#### [Your objective]
Wherever the string "wooden" shows up in the records below, return that line.

Exercise material START

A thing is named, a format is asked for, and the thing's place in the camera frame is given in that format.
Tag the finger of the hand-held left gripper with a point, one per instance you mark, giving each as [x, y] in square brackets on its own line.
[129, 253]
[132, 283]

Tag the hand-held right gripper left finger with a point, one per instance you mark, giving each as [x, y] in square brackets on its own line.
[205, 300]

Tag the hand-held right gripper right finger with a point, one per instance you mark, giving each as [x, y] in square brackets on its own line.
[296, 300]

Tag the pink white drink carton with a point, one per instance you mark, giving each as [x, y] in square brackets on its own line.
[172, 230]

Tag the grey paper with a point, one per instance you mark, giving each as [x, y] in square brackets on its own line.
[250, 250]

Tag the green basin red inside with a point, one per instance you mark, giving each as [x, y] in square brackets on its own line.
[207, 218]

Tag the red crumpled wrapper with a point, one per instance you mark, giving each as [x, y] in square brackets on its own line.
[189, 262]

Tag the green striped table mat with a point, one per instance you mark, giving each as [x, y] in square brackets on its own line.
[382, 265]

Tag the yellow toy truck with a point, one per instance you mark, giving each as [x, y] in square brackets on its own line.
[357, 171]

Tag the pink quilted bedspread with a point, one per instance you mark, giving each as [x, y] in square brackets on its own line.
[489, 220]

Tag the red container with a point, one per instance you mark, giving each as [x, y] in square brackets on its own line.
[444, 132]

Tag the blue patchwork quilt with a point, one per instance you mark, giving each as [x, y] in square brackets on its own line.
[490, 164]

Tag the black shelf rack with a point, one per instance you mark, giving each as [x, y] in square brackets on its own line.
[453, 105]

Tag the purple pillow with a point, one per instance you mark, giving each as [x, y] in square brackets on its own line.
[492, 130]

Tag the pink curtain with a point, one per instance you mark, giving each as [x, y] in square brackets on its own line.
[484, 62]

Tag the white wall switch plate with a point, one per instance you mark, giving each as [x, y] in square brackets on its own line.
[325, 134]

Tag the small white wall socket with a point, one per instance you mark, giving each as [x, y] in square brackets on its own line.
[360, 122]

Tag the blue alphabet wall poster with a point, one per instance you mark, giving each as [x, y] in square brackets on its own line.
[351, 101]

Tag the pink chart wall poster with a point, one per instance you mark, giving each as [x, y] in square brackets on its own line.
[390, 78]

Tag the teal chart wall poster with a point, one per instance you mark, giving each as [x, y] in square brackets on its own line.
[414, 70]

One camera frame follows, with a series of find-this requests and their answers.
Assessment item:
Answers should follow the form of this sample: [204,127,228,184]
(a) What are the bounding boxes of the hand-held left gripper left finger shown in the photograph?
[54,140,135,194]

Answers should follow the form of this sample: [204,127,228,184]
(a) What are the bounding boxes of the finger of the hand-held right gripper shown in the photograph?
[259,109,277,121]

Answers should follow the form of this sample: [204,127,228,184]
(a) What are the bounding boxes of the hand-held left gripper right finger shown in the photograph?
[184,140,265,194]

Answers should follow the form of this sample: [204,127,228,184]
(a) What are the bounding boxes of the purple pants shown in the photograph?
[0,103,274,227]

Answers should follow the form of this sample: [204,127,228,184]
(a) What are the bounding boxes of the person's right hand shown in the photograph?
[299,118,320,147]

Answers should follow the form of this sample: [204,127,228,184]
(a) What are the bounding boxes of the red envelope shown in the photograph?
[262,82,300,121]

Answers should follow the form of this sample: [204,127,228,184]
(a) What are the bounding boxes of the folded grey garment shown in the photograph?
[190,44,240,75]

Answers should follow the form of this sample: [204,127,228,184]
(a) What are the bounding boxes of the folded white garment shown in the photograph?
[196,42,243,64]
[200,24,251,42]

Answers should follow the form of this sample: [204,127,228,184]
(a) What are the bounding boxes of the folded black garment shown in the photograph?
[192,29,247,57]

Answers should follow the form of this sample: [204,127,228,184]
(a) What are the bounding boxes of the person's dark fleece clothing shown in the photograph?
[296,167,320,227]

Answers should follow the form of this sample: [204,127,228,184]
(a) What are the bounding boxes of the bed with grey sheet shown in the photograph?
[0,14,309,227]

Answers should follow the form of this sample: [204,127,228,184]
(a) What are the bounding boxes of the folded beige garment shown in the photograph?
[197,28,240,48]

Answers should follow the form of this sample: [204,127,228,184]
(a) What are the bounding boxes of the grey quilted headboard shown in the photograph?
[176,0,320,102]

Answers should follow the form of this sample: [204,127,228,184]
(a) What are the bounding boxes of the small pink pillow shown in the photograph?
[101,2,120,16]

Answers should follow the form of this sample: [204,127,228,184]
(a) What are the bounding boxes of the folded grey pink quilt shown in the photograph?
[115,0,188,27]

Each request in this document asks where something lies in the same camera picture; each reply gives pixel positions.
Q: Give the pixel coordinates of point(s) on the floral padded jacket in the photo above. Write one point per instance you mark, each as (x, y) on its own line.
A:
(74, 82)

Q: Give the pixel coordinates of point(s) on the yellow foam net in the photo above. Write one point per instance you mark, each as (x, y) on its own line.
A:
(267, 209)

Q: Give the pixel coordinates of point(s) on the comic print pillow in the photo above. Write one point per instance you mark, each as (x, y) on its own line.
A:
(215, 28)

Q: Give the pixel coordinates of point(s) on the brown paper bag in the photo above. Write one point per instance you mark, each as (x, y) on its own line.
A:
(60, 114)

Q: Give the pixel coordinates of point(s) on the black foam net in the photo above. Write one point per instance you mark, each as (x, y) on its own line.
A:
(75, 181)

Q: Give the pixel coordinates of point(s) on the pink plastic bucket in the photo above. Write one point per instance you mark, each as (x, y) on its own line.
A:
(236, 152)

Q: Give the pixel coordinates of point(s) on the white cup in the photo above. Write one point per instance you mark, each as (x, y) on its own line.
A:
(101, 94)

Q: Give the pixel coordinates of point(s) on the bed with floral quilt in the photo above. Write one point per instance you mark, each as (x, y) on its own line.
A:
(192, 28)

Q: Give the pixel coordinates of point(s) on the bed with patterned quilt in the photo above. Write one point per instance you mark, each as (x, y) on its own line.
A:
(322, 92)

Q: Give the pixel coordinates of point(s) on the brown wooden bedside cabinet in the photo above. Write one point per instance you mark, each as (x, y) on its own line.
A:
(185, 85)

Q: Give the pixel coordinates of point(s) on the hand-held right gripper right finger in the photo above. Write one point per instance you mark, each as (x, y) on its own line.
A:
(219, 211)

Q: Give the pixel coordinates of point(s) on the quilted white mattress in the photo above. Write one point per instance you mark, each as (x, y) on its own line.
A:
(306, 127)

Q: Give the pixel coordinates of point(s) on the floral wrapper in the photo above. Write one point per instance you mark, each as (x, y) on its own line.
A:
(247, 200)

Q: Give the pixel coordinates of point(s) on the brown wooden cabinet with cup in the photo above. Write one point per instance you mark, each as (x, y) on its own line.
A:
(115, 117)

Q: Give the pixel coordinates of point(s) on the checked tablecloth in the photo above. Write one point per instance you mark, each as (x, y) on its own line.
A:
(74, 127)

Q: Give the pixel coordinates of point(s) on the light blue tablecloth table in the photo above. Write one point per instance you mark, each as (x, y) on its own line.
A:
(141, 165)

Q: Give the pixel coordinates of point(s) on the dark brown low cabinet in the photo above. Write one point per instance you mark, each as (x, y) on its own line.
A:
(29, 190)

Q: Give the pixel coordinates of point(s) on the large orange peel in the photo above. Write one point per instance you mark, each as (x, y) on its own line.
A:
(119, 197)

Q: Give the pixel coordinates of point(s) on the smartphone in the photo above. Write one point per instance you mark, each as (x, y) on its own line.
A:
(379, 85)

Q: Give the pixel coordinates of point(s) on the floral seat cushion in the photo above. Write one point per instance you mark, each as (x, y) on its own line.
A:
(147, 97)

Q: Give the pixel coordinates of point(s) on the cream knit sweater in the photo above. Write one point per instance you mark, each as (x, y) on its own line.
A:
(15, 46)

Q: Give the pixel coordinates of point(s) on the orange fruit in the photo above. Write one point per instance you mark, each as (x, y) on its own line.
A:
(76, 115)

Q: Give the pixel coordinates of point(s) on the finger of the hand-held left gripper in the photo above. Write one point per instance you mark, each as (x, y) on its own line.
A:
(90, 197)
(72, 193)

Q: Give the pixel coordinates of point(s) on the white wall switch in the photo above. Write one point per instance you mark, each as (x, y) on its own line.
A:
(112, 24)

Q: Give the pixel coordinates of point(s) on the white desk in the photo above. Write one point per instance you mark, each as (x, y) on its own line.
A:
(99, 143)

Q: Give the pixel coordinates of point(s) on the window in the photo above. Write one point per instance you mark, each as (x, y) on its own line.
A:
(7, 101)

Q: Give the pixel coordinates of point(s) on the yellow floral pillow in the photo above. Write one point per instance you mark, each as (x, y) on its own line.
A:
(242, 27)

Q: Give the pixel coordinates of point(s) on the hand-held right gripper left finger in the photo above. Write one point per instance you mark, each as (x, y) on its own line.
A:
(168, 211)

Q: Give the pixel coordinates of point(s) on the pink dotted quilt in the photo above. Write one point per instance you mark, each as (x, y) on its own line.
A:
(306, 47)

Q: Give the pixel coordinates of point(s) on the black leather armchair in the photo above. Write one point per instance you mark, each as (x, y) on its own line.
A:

Exercise material END

#### [Problem solution]
Q: Give the pixel coordinates of point(s) on the brown wooden bedside cabinet in the photo above. Write one point per instance you mark, each as (x, y) on its own line.
Q: Give the pixel coordinates of point(s) on the brown wooden cabinet with cup in the photo above. Write one point per instance you mark, each as (x, y) on its own line.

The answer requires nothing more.